Essay · May 12, 2026

AGI is Swarm Intelligence

The most general intelligence we know of is not a model. It is a system of specialists. On why we believe AGI will arrive as a swarm — and why we are building it that way.


Every AGI roadmap carries a quiet assumption: that general intelligence will arrive as a single artifact. One model, one context window, one mind that does everything. Scale it far enough, the thinking goes, and generality falls out the other side.

We think that assumption is wrong — and the reason is visible in the curve every lab is climbing.

You don’t beat a logarithm by pushing harder

Scaling laws are the most reliable result in modern AI, and they are also a warning: capability grows roughly logarithmically with compute. Each additional point of intelligence costs exponentially more than the last. The monolithic path to AGI is a race up an ever-steepening hill — possible, but punishing, and open only to the handful of organisations that can afford the climb.

That curve is why this lab is named Logarithms. We take it seriously enough to build around it. You do not beat a logarithm by pushing harder along it; you beat it by changing which curve you are on. A thousand small specialists, each riding the steep early section of its own learning curve, buy more capability per unit of compute than one giant model grinding along the flat end of its.

Generality is a property of systems

The most general intelligence we know of is not a brain. It is civilisation. No individual human can grow food, fabricate a chip, fly an aircraft, and argue a case in court — yet civilisation does all of these at once, continuously, at planetary scale. It manages this because it is made of billions of specialists coordinating through language, markets, and institutions. The generality lives in the system. No single member contains it.

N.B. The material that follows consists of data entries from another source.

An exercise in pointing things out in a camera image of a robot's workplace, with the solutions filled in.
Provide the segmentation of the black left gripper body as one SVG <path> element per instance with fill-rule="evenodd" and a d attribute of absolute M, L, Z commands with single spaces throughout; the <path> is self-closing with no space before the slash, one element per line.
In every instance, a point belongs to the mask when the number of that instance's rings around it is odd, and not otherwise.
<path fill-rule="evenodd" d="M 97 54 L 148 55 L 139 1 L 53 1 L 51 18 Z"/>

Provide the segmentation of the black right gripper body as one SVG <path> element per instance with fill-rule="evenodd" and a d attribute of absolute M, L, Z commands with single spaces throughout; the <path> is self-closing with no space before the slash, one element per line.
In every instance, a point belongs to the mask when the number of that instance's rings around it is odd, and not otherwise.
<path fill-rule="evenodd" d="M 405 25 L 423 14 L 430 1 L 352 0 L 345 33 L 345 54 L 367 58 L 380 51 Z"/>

Machine intelligence, we believe, will recapitulate this structure. A designer agent. A researcher agent. A planner agent. A modeller agent. A rendering agent. Each independently optimised for its task. Each able to replicate itself to meet demand. None of them general — and the swarm, collectively, exhibiting capabilities greater than any individual model.

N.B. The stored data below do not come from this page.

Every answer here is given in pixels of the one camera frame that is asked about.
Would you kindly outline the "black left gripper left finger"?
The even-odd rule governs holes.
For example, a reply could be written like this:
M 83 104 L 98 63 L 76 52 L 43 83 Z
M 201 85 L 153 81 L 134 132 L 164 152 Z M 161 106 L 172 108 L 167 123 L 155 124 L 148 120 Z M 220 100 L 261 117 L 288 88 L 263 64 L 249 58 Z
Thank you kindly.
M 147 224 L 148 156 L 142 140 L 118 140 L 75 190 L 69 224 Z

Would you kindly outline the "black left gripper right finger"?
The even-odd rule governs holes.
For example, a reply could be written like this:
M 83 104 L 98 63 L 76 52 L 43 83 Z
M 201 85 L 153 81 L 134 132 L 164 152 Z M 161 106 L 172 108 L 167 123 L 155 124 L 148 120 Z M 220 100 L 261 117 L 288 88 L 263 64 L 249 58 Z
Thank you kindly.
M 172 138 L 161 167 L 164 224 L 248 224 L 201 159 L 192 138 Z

Depth beats breadth at the frontier

General-purpose models are useful. Specialist models are exceptional. Hold the job fixed — floor-plan reasoning, furniture selection, scientific literature review — and a model trained on rich human-generated data, sharpened with reinforcement learning against that domain, and evaluated continuously on that objective will beat a generalist many times its size. Not at everything; at the job. That is the point. In a swarm, at the job is all any member needs.

This is also how human expertise works. Civilisation did not get better by making every person slightly more general. It got better by letting people go deep, and building the coordination that lets depth compose.

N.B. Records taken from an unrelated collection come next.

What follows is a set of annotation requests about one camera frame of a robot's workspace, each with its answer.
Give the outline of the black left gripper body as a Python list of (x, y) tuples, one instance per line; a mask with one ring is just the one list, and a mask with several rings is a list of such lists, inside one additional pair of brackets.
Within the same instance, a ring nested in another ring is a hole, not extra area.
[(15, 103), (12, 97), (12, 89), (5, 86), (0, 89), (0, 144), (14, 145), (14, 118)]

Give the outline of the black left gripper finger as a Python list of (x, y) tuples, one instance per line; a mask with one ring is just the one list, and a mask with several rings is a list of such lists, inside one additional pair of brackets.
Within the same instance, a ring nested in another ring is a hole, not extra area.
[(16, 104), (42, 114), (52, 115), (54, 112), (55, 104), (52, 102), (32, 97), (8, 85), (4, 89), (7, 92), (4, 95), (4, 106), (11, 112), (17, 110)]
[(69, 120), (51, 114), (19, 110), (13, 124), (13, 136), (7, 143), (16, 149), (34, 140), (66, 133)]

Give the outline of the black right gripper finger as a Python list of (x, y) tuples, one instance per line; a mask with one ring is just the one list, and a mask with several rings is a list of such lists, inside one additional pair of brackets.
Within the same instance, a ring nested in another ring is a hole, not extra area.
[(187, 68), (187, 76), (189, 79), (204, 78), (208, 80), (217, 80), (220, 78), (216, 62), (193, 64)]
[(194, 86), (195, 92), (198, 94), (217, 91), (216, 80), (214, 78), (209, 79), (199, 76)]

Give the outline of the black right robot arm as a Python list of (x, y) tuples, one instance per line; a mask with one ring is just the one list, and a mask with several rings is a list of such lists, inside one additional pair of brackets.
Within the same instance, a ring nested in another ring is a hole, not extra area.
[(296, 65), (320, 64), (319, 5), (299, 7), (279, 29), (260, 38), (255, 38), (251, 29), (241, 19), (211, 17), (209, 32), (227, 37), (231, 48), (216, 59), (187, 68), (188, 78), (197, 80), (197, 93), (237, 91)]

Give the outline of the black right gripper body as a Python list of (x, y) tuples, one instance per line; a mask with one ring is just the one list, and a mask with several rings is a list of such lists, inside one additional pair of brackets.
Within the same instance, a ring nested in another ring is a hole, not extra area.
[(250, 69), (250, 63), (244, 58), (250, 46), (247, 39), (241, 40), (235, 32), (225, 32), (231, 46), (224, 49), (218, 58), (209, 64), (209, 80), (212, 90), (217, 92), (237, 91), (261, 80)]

The loop that closes the argument

A swarm of specialists has one property a monolith cannot match: it can be improved piece by piece, and it can improve itself. Models should not only perform work — they should improve the systems that produce them. Our systems generate hypotheses; modify their own code, prompts, and training procedures; evaluate the outcome; retain what works; and repeat. Human researchers define objectives and constraints. The system explores the search space.

This is the loop our three research pillars form. Specialist models create better individual intelligences. The swarm composes them into something larger. Self-learning improves both — continuously, and increasingly without us. Run the loop long enough and research itself becomes something the system does, not something done to it.

What AGI will actually look like

AGI will not be a moment when one model wakes up. It will be an ecosystem quietly crossing a threshold: a population of specialist intelligences whose collective competence has become general, and whose improvement has become self-sustaining. No single neuron understands. No single human contains civilisation. No single model will contain AGI.

Generality is a property of the swarm. That is what we are building.